Exercise brief: Could you return the listing below exactly, with every line intact?

Information shown:
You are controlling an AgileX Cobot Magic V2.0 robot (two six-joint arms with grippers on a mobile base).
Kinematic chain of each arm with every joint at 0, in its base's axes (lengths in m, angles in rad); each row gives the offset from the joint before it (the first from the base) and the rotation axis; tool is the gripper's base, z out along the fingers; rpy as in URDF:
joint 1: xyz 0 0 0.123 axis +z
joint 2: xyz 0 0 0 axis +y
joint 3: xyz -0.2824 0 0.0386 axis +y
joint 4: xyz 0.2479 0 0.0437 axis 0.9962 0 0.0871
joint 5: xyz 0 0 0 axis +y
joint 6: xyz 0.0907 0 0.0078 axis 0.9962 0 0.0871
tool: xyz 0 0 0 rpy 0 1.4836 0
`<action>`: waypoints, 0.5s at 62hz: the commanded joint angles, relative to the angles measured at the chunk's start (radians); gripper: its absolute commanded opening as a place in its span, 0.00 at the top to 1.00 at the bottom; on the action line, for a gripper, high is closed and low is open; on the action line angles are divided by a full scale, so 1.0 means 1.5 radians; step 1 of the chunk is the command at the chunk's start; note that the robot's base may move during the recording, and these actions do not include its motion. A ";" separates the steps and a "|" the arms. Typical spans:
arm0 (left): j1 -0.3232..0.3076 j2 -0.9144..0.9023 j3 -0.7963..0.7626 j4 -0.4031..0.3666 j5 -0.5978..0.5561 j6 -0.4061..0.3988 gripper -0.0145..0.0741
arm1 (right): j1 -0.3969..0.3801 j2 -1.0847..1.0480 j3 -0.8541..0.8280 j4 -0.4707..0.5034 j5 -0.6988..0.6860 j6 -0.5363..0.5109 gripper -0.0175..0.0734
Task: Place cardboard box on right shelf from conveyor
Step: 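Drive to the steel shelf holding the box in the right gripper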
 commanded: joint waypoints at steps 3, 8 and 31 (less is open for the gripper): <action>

Solution to the exercise:
You are controlling an AgileX Cobot Magic V2.0 robot (two six-joint arms with grippers on a mobile base).
Kinematic chain of each arm with every joint at 0, in its base's axes (lengths in m, angles in rad); each row gives the offset from the joint before it (the first from the base) and the rotation axis; tool is the gripper's base, z out along the fingers; rpy as in URDF:
joint 1: xyz 0 0 0.123 axis +z
joint 2: xyz 0 0 0 axis +y
joint 3: xyz -0.2824 0 0.0386 axis +y
joint 4: xyz 0.2479 0 0.0437 axis 0.9962 0 0.0871
joint 5: xyz 0 0 0 axis +y
joint 6: xyz 0.0907 0 0.0078 axis 0.9962 0 0.0871
tool: xyz 0 0 0 rpy 0 1.4836 0
`<action>`: waypoints, 0.5s at 62hz: the commanded joint angles, relative to the angles measured at the chunk's start (radians); gripper: its absolute commanded opening as a place in its span, 0.00 at the top to 1.00 at the bottom; on the action line, for a gripper, high is closed and low is open; on the action line angles are divided by a full scale, so 1.0 means 1.5 radians; step 1 of the chunk is the command at the chunk's start; note that the robot's base may move during the recording, and these actions do not include its motion. A ";" separates the steps and a "|" the arms. Typical spans:
arm0 (left): j1 -0.3232..0.3076 j2 -0.9144..0.9023 j3 -0.7963..0.7626 j4 -0.4031..0.3666 j5 -0.5978..0.5561 j6 -0.4061..0.3988 gripper -0.0145..0.0741
arm1 (right): j1 -0.3969..0.3801 j2 -1.0847..1.0480 j3 -0.8541..0.8280 j4 -0.4707..0.5034 j5 -0.6988..0.6860 j6 -0.5363..0.5109 gripper -0.0175..0.0734
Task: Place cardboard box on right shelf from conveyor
Step: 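Drive to the steel shelf holding the box in the right gripper
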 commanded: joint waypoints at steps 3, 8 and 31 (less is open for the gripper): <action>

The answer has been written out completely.